| Your task |
Go line by line through the records below. Copy whichever lines contain the string "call".

| Available data |
=== Begin Enclosure ===

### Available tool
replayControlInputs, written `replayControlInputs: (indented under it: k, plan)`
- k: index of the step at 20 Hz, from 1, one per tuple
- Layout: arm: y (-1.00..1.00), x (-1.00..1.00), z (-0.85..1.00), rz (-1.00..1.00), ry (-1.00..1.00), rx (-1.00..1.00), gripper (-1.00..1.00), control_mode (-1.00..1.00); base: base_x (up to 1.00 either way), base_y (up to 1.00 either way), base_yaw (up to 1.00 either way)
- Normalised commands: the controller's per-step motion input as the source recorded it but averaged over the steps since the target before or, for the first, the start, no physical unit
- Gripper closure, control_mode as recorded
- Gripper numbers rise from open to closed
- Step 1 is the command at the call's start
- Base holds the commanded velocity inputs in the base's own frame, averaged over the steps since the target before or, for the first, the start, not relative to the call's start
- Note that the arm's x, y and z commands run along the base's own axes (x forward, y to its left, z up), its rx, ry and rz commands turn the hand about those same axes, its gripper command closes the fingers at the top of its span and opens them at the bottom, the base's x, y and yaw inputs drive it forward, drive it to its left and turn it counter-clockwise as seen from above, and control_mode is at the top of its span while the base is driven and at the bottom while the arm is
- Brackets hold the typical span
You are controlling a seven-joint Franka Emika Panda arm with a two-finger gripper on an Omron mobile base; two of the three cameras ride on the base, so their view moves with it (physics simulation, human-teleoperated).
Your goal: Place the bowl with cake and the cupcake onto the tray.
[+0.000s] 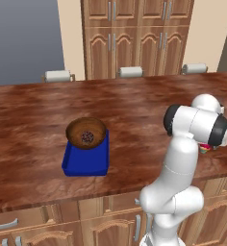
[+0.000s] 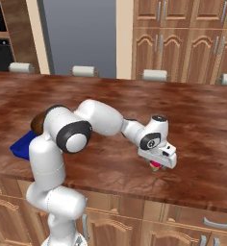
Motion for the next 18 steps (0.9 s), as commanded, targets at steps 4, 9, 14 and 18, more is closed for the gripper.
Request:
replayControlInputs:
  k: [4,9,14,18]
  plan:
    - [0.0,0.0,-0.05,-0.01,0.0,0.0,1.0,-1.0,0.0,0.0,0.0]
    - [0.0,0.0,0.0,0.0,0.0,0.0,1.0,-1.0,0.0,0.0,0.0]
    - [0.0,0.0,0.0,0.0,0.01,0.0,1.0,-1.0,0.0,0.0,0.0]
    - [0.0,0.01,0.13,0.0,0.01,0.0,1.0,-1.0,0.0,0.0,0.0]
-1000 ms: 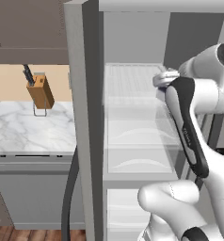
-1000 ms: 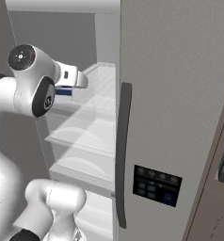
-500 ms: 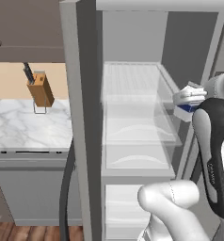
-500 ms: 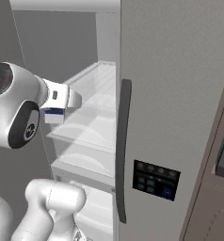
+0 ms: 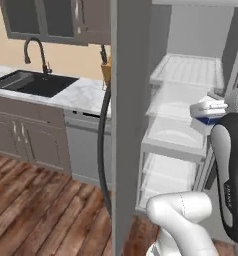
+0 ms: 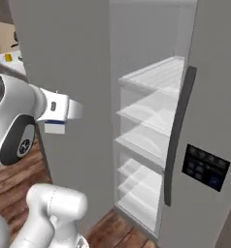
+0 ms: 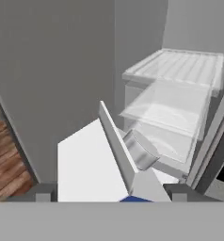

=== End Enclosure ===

| Expected output |
- Step 1 is the command at the call's start
- Base holds the commanded velocity inputs in the base's own frame, averaged over the steps since the target before or, for the first, the start, not relative to the call's start

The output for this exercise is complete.